History of statistics 1: The combination of observations


I intend this to be the first in a series of three posts about the history of statistics.

I’m reading Stigler’s History of Statistics, which is fascinating and incredibly well-written, especially in light of its being the book title that I probably would have selected as the most boring in existence for most of my life. (Stigler is perhaps most widely known for his eponymous law of eponymy, which says that scientific discoveries are always named after someone other than their original discoverer. The law was first stated by Robert Merton.)

The history of statistics is interesting in part because of its implications for the pedagogy of statistics. I’ve been reading Allen Downey’s Think Stats, which has some incredibly lucid explanations of statistical concepts. For example, he introduces p-values via empirical simulations rather than by cumulative distribution functions. I think this “constructive”, computational approach to statistics is a much better way to develop intuition for the meaning of statistical inference.

So I wondered, what were the major conceptual and technical roadblocks in the history of statistics? To what degree are these roadblocks the same ones that people today thinking about statistics run into? By looking to the history of statistics, can we learn how to identify what confuses people and help them overcome those confusions?

Stigler’s story starts with Tobias Mayer, an 18th century German astronomer. This may seem like a strange place to start in the history of statistics. What does statistics, which as a physics undergrad I always thought was the domain of psychologists, sociologists, and mathematicians, have to do with astronomy? It turns out that statistics has undergone a strange shuttling between disciplines: starting in astronomy, it moved to surveying and map-making, then to sociology and demography, then helped to inspire psychology, before turning around to demography again.

That’s a longer story than will fit here, so let’s just say that Mayer lived in a time of accelerating mathematical sophistication: Newton, Leibniz, and Pascal came before him, Euler was a contemporary, and Lagrange and Laplace were soon to follow. Despite the mathematical sophistication and the continuing studies of probability, there was almost none of what we would identify as statistical thinking. For example, the normal distribution had not been discovered, and even the idea of error distributions was not yet well-formed.

Mayer’s contribution may strike us as unremarkable. Stigler writes:

[Mayer’s] approach was a simple and straightforward one, so simple and straightforward that a twentieth-century reader might arrive at the very mistaken opinion that the procedure was not remarkable at all.

What he did was combine observations and then estimate the error in his results.

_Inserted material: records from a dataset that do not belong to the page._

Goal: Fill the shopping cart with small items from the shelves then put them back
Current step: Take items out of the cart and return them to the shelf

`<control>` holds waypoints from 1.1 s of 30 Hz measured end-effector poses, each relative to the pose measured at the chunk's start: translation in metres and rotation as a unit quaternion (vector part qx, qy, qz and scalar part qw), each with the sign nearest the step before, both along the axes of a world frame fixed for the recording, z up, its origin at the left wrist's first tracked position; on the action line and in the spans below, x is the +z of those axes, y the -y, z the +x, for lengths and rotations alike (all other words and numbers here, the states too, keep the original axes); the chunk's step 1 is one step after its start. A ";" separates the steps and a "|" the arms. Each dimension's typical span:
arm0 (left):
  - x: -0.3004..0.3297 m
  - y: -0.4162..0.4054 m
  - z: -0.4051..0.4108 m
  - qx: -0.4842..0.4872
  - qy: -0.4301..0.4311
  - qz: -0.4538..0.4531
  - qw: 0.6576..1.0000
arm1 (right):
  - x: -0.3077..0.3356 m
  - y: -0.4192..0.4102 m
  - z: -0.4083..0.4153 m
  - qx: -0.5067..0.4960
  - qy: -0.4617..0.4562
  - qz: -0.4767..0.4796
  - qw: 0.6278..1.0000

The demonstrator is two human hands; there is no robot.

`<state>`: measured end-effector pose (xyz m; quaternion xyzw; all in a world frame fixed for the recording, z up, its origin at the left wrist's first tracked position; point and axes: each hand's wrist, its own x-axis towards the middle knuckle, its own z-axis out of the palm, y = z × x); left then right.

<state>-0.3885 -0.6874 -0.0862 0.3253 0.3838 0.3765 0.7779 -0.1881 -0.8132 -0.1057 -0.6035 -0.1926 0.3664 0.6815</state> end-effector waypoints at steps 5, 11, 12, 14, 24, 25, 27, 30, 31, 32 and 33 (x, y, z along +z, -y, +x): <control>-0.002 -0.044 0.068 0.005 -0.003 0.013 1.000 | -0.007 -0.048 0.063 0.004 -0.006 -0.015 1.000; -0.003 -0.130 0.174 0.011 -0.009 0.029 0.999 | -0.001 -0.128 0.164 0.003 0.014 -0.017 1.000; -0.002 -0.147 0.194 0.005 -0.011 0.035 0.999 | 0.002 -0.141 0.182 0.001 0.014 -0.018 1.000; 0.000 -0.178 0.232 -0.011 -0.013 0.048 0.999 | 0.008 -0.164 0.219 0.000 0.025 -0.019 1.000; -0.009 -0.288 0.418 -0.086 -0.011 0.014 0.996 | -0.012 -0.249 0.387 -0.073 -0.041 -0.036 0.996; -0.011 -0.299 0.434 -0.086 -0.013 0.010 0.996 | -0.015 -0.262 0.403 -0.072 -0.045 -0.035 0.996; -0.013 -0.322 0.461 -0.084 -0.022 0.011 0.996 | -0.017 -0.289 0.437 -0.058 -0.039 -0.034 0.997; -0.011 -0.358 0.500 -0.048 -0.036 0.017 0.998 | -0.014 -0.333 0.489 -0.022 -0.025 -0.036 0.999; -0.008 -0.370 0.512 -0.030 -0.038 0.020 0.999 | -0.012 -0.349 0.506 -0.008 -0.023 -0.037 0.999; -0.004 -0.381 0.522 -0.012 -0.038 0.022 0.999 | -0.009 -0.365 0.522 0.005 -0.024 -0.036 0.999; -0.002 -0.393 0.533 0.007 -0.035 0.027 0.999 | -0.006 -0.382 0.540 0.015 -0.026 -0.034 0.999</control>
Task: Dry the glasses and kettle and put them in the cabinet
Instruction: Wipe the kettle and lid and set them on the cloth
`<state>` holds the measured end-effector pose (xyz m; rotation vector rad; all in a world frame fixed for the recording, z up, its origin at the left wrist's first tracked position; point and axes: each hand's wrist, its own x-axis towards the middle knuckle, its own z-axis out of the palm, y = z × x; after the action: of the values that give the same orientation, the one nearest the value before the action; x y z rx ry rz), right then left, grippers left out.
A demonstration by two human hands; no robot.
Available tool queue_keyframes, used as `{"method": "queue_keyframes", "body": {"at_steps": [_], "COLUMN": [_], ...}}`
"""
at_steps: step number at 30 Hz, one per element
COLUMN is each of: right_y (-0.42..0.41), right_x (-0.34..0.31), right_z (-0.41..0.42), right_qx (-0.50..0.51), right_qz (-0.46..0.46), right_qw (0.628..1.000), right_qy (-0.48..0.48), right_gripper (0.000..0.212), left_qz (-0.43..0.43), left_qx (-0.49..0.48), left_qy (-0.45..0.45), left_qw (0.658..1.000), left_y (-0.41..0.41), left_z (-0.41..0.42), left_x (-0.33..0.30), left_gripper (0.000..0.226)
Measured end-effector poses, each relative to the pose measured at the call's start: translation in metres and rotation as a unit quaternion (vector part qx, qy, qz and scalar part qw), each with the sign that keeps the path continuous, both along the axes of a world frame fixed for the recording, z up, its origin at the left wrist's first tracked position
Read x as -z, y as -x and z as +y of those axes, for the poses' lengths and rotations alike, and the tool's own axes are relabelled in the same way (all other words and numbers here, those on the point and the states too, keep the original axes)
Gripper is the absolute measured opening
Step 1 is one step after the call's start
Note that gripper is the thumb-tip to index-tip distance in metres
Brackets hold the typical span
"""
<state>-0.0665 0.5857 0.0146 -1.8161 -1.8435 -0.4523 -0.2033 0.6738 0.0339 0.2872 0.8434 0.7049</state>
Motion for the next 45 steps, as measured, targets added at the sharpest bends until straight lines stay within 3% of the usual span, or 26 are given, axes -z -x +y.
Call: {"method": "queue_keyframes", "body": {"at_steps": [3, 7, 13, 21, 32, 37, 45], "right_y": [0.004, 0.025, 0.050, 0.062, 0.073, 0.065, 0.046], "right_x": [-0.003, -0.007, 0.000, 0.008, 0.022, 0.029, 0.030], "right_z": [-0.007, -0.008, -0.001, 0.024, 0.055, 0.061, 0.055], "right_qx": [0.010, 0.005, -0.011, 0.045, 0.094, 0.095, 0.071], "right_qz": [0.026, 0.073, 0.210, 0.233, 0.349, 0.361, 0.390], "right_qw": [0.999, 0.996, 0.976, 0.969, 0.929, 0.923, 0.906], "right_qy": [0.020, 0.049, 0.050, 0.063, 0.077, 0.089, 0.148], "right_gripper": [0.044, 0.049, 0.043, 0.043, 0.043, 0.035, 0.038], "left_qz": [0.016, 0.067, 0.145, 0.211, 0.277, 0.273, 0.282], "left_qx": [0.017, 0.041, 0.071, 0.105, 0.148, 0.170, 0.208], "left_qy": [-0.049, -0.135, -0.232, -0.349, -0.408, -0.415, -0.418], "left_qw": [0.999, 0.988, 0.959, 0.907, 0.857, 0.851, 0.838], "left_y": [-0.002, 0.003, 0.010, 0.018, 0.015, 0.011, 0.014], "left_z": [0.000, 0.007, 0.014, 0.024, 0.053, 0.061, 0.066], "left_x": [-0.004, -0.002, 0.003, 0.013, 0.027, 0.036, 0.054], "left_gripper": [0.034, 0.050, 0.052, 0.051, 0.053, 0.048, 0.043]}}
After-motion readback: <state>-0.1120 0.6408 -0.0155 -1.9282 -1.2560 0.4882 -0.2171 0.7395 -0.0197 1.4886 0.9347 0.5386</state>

Mayer’s contemporary fame came from his work on preparing lunar tables, which could be used to compute longitude. (The longitude problem was later more satisfyingly solved by accurate clocks.) This story, however, is about Mayer’s study of the libration of the moon. Stigler explains:

The popular notion that the moon always present the same face to the earth is not literally true. The moon in fact is subject to “libration”: The face viewed from earth varies, so that over an extended period of time about 60 percent of the moon’s surface is visible from earth. […] By the time of Mayer’s work it was known that the earth’s location was at a focus, not the center, of the moon’s elliptical orbit. Thus the moon’s rotation at a uniform speed produced a third type of libration [after the diurnal and latitudinal librations known to Galileo], one of longitude.

In essence, Mayer used trigonometry to relate angles between features on the moon’s surface, which could be measured with a telescope, to three arc lengths that would characterize the moon’s libration. As a high school student today could tell you, if you have three unknowns, you need three equations. In other words, Mayer needed three days’ of observations.

Mayer’s trouble was that he had twenty-seven days’ of observations. This situation presented a well-known problem to contemporary mathematicians: if you three of the equations (i.e., set of observations) to solve for the unknown variables, and then you plugged those solved variables into a different equation, the equation wouldn’t equate. In other words, it was clear that at least some of the measurements had errors.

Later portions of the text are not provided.